● **Problem description**
Write out the full listing again. Make no alterations.

● **Available data**
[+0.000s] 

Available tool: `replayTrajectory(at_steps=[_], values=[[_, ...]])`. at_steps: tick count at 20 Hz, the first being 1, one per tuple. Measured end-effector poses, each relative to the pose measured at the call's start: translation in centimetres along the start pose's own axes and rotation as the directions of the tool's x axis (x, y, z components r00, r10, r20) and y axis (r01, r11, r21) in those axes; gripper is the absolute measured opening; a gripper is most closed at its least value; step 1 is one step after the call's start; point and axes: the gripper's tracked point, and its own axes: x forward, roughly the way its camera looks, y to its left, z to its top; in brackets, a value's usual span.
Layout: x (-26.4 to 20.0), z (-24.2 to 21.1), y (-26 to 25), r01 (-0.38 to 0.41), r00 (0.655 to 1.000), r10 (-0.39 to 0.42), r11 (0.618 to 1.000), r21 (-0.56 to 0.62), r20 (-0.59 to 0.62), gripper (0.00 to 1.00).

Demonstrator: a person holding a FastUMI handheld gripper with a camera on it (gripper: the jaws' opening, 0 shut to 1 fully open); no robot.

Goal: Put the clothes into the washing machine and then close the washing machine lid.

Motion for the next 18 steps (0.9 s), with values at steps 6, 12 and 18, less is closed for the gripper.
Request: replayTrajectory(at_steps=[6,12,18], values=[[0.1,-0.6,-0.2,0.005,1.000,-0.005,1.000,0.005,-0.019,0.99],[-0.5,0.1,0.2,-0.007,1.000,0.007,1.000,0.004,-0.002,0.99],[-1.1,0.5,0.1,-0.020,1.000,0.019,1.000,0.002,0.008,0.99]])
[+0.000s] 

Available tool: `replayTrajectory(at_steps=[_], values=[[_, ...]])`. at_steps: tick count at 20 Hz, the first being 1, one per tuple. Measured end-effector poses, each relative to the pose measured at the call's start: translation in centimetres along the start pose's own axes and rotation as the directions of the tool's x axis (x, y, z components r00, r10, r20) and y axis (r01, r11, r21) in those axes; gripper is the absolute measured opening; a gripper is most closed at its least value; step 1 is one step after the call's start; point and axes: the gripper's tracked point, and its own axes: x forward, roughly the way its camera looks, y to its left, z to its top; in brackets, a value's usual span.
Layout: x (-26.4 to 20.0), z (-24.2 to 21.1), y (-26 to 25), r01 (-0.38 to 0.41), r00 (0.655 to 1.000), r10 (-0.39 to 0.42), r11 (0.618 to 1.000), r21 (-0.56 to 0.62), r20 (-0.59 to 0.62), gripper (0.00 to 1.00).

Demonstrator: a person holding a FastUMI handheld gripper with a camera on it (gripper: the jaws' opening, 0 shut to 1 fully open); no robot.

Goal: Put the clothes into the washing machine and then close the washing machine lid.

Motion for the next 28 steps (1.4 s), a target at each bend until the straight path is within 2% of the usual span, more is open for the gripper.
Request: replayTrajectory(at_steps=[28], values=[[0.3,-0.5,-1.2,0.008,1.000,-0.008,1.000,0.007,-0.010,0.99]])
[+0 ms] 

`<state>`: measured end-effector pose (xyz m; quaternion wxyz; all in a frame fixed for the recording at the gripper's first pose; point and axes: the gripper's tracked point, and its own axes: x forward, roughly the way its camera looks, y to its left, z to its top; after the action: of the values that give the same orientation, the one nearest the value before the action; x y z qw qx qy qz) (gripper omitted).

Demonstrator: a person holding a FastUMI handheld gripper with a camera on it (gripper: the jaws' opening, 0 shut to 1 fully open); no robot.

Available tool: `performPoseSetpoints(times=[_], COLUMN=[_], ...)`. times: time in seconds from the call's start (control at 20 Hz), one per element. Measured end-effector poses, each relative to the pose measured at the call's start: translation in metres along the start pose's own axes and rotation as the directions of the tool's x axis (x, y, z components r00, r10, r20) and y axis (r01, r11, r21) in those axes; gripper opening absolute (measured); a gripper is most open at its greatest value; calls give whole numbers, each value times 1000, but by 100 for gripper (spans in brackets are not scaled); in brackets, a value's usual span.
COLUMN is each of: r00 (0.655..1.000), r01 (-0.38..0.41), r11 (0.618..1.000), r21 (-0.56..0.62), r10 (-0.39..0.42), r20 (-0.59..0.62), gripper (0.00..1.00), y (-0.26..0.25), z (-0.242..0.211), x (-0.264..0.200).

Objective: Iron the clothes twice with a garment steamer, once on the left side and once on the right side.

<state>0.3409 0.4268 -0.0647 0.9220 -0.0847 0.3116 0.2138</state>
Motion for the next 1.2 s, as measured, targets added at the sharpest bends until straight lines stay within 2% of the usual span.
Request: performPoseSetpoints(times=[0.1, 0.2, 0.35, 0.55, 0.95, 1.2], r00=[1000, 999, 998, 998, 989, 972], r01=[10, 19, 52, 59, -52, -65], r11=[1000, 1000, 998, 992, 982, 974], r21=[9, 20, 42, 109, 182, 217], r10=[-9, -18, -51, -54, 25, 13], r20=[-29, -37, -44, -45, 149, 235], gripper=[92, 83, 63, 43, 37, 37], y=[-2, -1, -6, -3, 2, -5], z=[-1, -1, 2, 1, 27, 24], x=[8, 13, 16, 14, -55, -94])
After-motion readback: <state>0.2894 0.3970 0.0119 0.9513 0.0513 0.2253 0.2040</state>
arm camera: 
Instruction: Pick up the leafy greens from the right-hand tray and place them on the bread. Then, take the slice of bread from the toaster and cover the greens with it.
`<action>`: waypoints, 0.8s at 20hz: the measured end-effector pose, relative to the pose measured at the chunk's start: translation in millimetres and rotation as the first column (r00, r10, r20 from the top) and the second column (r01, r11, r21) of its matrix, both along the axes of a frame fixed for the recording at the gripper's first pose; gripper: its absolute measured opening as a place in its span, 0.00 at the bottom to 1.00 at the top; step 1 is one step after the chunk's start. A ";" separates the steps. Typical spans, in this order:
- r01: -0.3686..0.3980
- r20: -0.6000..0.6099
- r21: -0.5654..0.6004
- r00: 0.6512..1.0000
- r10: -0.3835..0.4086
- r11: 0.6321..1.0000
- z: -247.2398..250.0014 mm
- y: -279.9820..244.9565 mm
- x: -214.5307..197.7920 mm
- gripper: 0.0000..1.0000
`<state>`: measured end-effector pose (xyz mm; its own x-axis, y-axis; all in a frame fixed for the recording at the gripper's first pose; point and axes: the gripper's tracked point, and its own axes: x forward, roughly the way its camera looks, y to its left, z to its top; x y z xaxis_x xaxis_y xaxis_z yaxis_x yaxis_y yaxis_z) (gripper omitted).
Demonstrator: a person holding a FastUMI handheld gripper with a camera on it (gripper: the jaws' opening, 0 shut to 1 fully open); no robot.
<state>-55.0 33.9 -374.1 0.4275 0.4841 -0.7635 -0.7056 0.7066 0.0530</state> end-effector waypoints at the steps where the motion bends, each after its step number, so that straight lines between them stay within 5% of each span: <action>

● **Written reply**
[+0.000s] 

Available tool: `replayTrajectory(at_steps=[_], values=[[_, ...]])`. at_steps: tick count at 20 Hz, the first being 1, one per tuple. Measured end-effector poses, each relative to the pose measured at the call's start: translation in centimetres along the start pose's own axes and rotation as the directions of the tool's x axis (x, y, z components r00, r10, r20) and y axis (r01, r11, r21) in those axes; gripper is the absolute measured opening; a gripper is most closed at its least value; step 1 is one step after the call's start; point and axes: the gripper's tracked point, and its own axes: x forward, roughly the way its camera looks, y to its left, z to its top; in brackets, a value's usual span.
Layout: x (-26.4 to 20.0), z (-24.2 to 21.1), y (-26 to 25), r01 (-0.38 to 0.41), r00 (0.655 to 1.000), r10 (-0.39 to 0.42), r11 (0.618 to 1.000), r21 (-0.56 to 0.62), r20 (-0.59 to 0.62), gripper (0.00 to 1.00).

Demonstrator: a person holding a FastUMI handheld gripper with a camera on it (gripper: the jaws' opening, 0 shut to 1 fully open); no robot.

Goal: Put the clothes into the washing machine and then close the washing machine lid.

Motion for the next 18 steps (0.9 s), with values at steps 6, 12 and 18, less is closed for the gripper.
Request: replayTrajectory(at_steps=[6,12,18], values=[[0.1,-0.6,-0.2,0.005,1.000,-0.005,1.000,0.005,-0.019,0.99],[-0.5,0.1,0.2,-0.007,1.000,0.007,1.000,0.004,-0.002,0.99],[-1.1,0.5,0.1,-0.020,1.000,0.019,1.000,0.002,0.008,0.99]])
[+0.000s] 

Available tool: `replayTrajectory(at_steps=[_], values=[[_, ...]])`. at_steps: tick count at 20 Hz, the first being 1, one per tuple. Measured end-effector poses, each relative to the pose measured at the call's start: translation in centimetres along the start pose's own axes and rotation as the directions of the tool's x axis (x, y, z components r00, r10, r20) and y axis (r01, r11, r21) in those axes; gripper is the absolute measured opening; a gripper is most closed at its least value; step 1 is one step after the call's start; point and axes: the gripper's tracked point, and its own axes: x forward, roughly the way its camera looks, y to its left, z to its top; in brackets, a value's usual span.
Layout: x (-26.4 to 20.0), z (-24.2 to 21.1), y (-26 to 25), r01 (-0.38 to 0.41), r00 (0.655 to 1.000), r10 (-0.39 to 0.42), r11 (0.618 to 1.000), r21 (-0.56 to 0.62), r20 (-0.59 to 0.62), gripper (0.00 to 1.00).

Demonstrator: a person holding a FastUMI handheld gripper with a camera on it (gripper: the jaws' opening, 0 shut to 1 fully open); no robot.

Goal: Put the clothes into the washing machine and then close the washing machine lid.

Motion for the next 28 steps (1.4 s), a target at each bend until the straight path is within 2% of the usual span, more is open for the gripper.
Request: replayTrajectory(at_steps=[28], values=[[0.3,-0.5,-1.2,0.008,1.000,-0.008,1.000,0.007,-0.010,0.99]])
[+0 ms] 

`<state>`: measured end-effector pose (xyz m; quaternion wxyz; all in a frame fixed for the recording at the gripper's first pose; point and axes: the gripper's tracked point, and its own axes: x forward, roughly the way its camera looks, y to its left, z to its top; after the action: of the values that give the same orientation, the one nearest the value before the action; x y z qw qx qy qz) (gripper omitted).

Demonstrator: a person holding a FastUMI handheld gripper with a camera on it (gripper: the jaws' opening, 0 shut to 1 fully open); no robot.

Available tool: `performPoseSetpoints(times=[_], COLUMN=[_], ...)`. times: time in seconds from the call's start (control at 20 Hz), one per element. Measured end-effector poses, each relative to the pose measured at the call's start: translation in metres along the start pose's own axes and rotation as the directions of the tool's x axis (x, y, z components r00, r10, r20) and y axis (r01, r11, r21) in those axes; gripper opening absolute (measured); a gripper is most open at its greatest value; calls give whole numbers, each value times 1000, but by 100 for gripper (spans in brackets are not scaled); in brackets, a value's usual span.
COLUMN is each of: r00 (0.655..1.000), r01 (-0.38..0.41), r11 (0.618..1.000), r21 (-0.56..0.62), r10 (-0.39..0.42), r20 (-0.59..0.62), gripper (0.00..1.00), y (-0.26..0.25), z (-0.242..0.211), x (-0.264..0.200).

Objective: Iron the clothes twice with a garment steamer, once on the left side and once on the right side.

<state>0.3409 0.4268 -0.0647 0.9220 -0.0847 0.3116 0.2138</state>
Motion for the next 1.2 s, as measured, targets added at the sharpest bends until straight lines stay within 2% of the usual span.
Request: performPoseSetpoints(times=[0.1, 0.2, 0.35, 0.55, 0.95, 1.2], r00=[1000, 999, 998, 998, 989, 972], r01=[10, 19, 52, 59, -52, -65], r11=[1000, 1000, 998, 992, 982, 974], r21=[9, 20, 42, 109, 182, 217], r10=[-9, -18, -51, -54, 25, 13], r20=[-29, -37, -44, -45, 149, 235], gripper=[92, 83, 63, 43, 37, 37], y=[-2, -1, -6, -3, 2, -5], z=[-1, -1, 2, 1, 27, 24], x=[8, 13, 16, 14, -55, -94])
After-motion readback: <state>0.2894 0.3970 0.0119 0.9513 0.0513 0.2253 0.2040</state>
arm camera: 
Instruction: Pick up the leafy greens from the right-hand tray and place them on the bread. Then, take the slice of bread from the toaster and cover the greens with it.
`<action>`: waypoints, 0.8s at 20hz: the measured end-effector pose, relative to the pose measured at the chunk's start: translation in millimetres and rotation as the first column (r00, r10, r20 from the top) and the second column (r01, r11, r21) of its matrix, both along the axes of a frame fixed for the recording at the gripper's first pose; gripper: its absolute measured opening as a place in its span, 0.00 at the bottom to 1.00 at the top; step 1 is one step after the chunk's start. A ";" separates the steps. Typical spans, in this order:
- r01: -0.3686..0.3980
- r20: -0.6000..0.6099
- r21: -0.5654..0.6004
- r00: 0.6512..1.0000
- r10: -0.3835..0.4086
- r11: 0.6321..1.0000
- z: -247.2398..250.0014 mm
- y: -279.9820..244.9565 mm
- x: -214.5307..197.7920 mm
- gripper: 0.0000..1.0000
`<state>`: measured end-effector pose (xyz mm; its own x-axis, y-axis; all in a frame fixed for the recording at the gripper's first pose; point and axes: the gripper's tracked point, and its own axes: x forward, roughly the way its camera looks, y to its left, z to its top; x y z xaxis_x xaxis_y xaxis_z yaxis_x yaxis_y yaxis_z) (gripper omitted).
Demonstrator: a person holding a FastUMI handheld gripper with a camera on it (gripper: the jaws' opening, 0 shut to 1 fully open); no robot.
<state>-55.0 33.9 -374.1 0.4275 0.4841 -0.7635 -0.7056 0.7066 0.0530</state> end-effector waypoints at the steps where the motion bends, each after its step number, so that straight lines between them stay within 5% of each span: <action>

The submitted answer is complete.